_About this task:_ For this item, repeat the material exactly while omitting its pictures.

_Given material:_
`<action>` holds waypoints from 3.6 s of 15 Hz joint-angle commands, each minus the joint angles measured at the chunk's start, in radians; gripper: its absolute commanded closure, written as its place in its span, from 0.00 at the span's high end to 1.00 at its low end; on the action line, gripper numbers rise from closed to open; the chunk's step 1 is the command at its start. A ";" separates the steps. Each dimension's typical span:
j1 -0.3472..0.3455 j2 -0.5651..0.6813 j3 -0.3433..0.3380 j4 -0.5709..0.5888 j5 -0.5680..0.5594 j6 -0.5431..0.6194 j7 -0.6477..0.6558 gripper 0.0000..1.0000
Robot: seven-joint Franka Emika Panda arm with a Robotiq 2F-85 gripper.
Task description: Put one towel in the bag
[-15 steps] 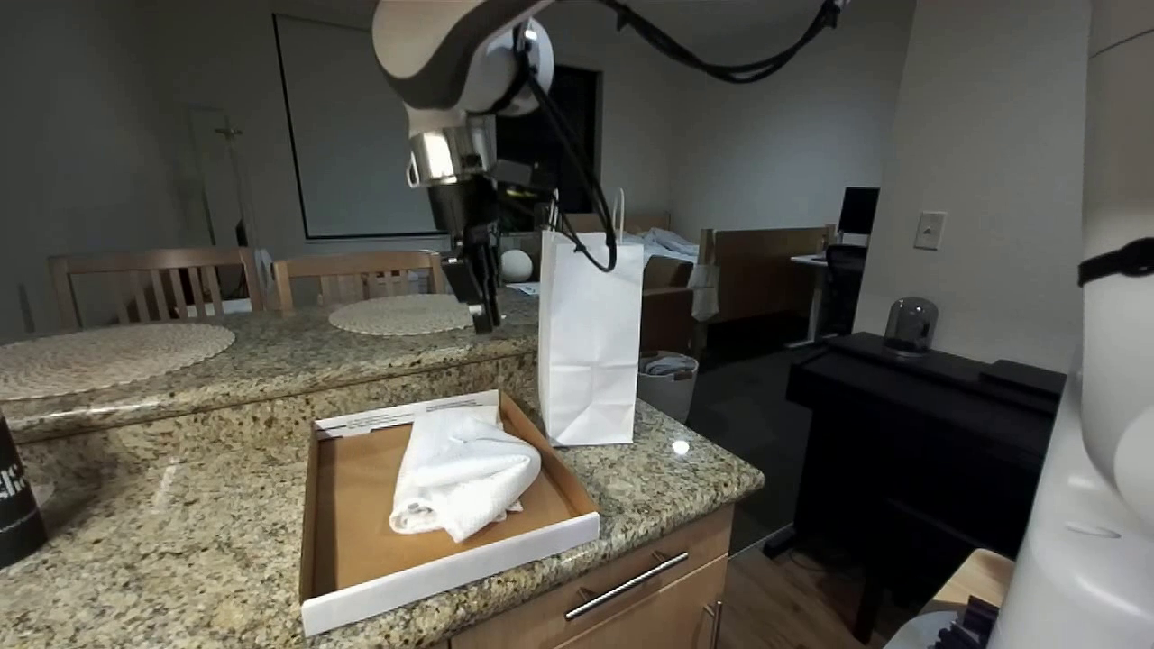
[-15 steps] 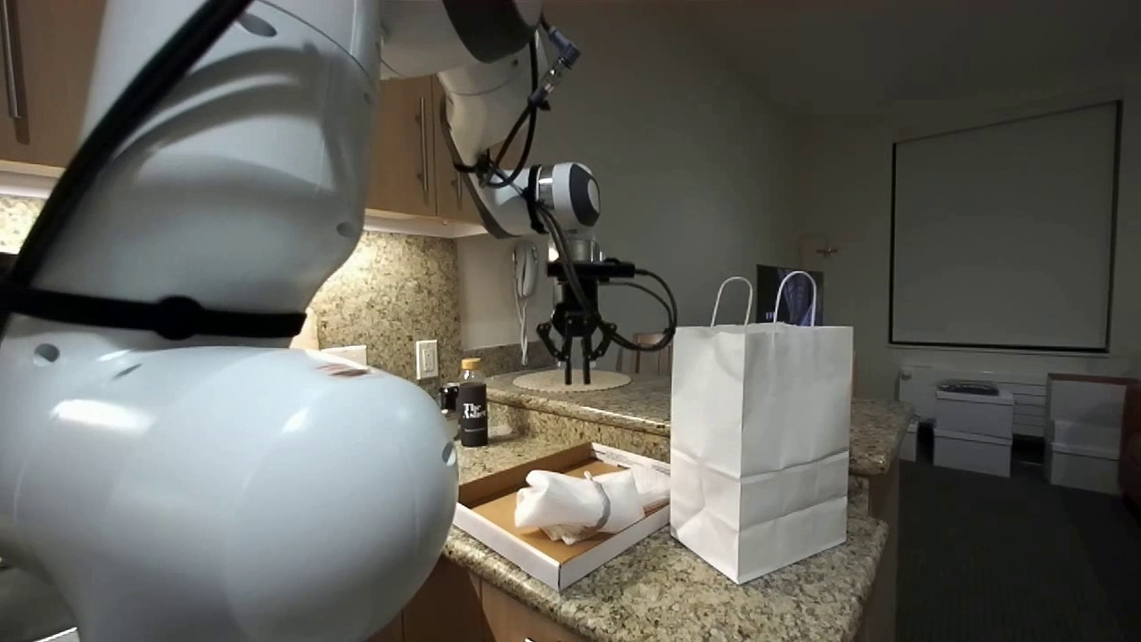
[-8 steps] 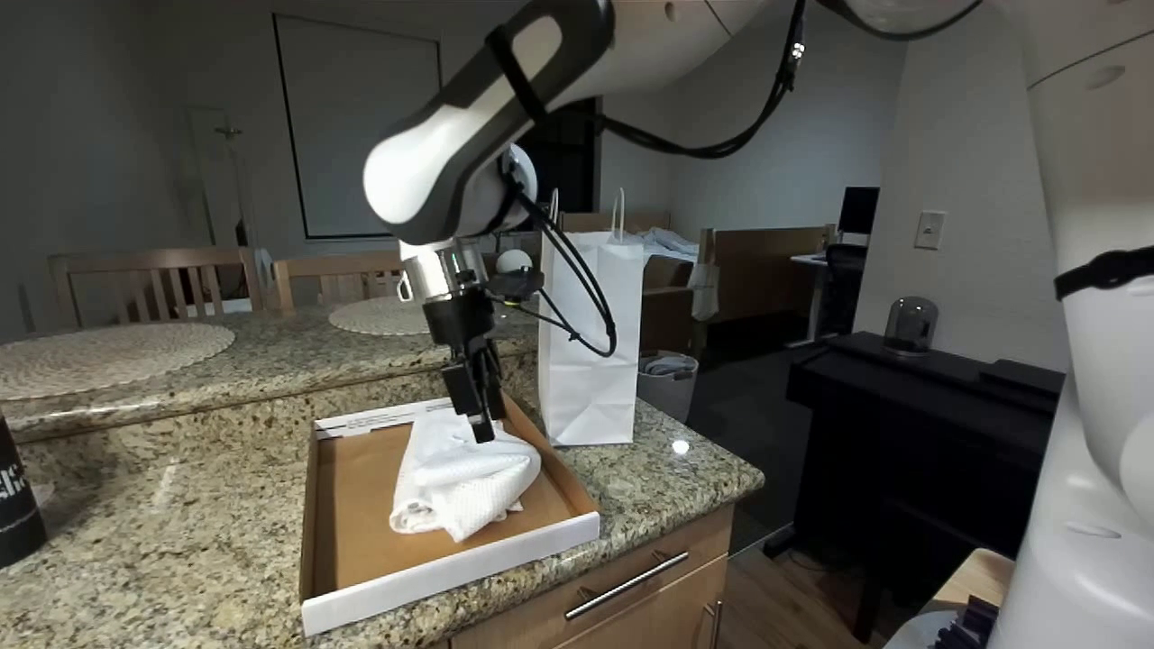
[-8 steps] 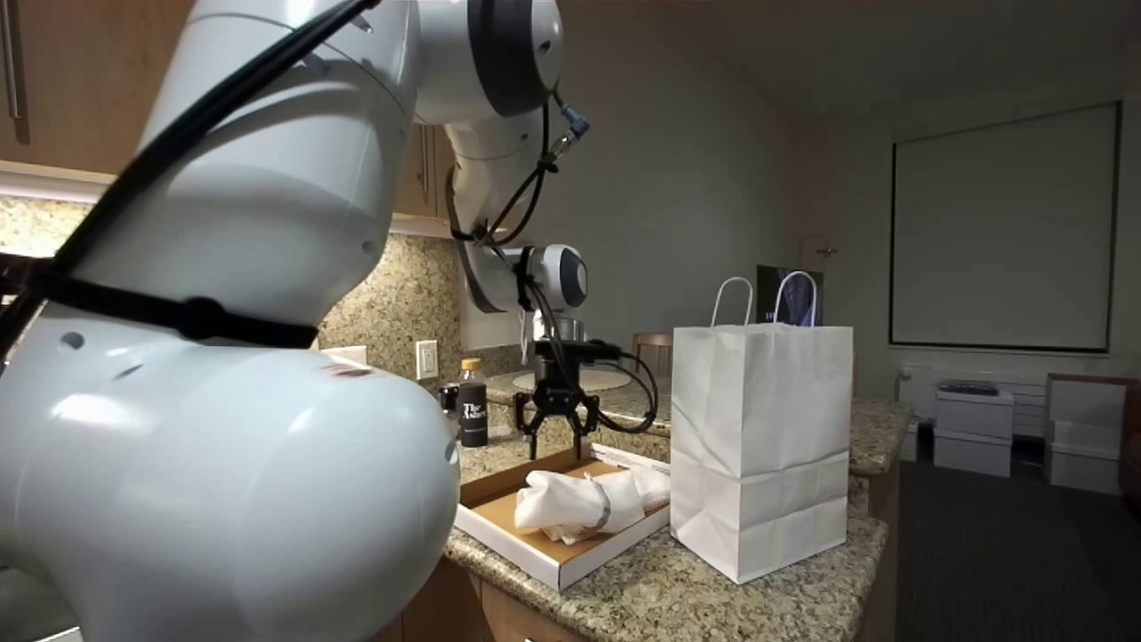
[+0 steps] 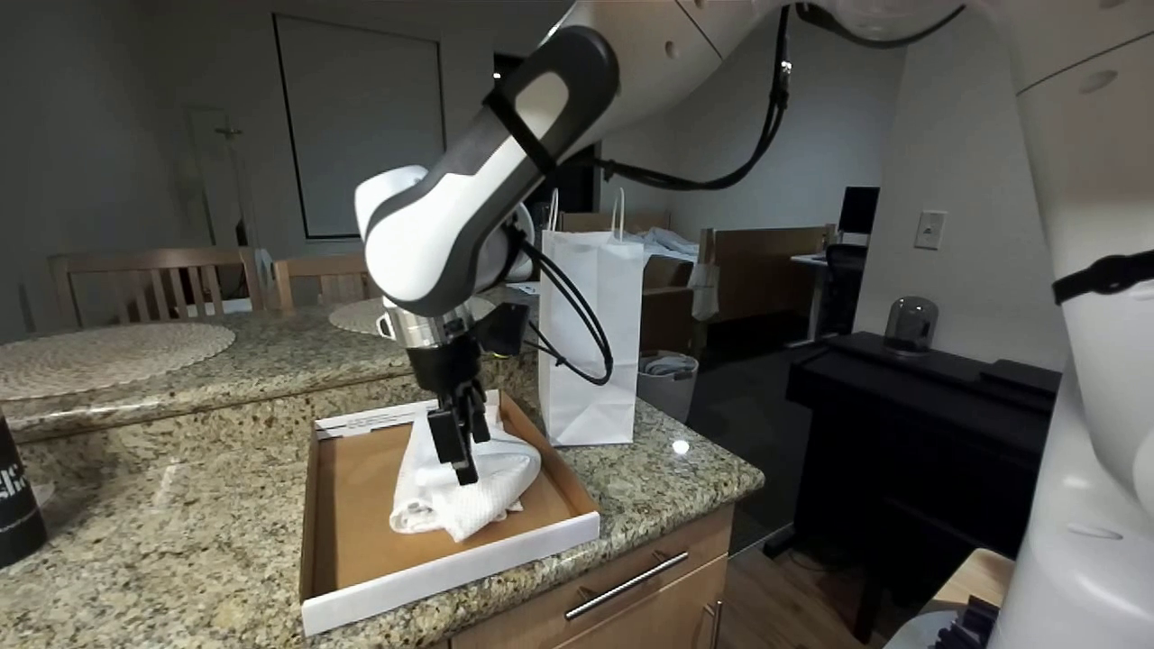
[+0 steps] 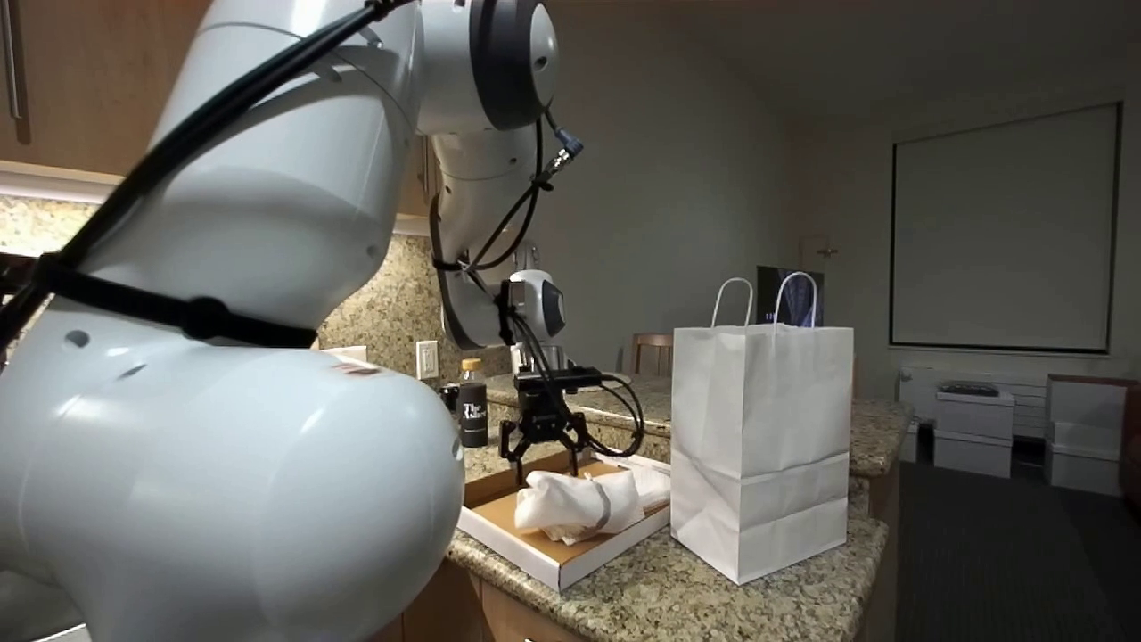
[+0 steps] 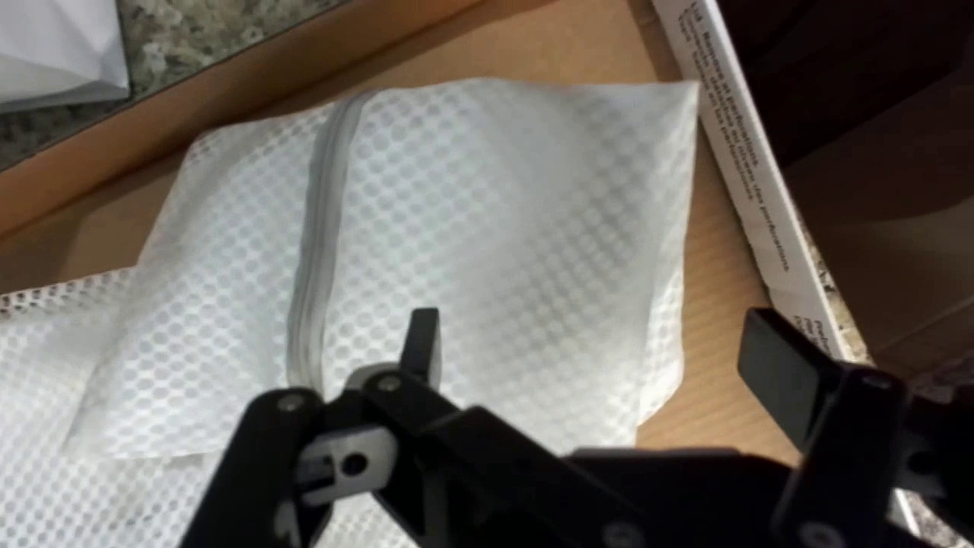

_Solution to this exercise:_
`<action>` holds waypoints from 3.6 s of 15 Hz joint-angle commands, each minus the joint angles measured at the chunk's start, in radians; gripper: its absolute commanded closure, written as its place in its span, from 0.00 at the span's high end to 1.00 at its low end; on the action line, gripper numbers rise from closed to open; the chunk's step 1 is the command at its start. A ";" separates the steps. Each dimension's typical span:
j1 -0.3472..0.3455 j2 -0.5651..0.6813 j3 -0.3433..0.3380 j4 -0.5709..0.5888 j5 -0.5680..0.5594 j6 -0.5431..0.6194 j7 -0.6477..0.6558 gripper 0.0000..1.0000
Robot: seven-joint Franka Emika Panda arm with a Robotiq 2F-85 gripper.
Task description: Put one towel in the bag
[-15 steps] 
[-15 steps] 
[-8 steps] 
[-8 steps] 
[+0 steps] 
[+0 steps] 
[+0 steps] 

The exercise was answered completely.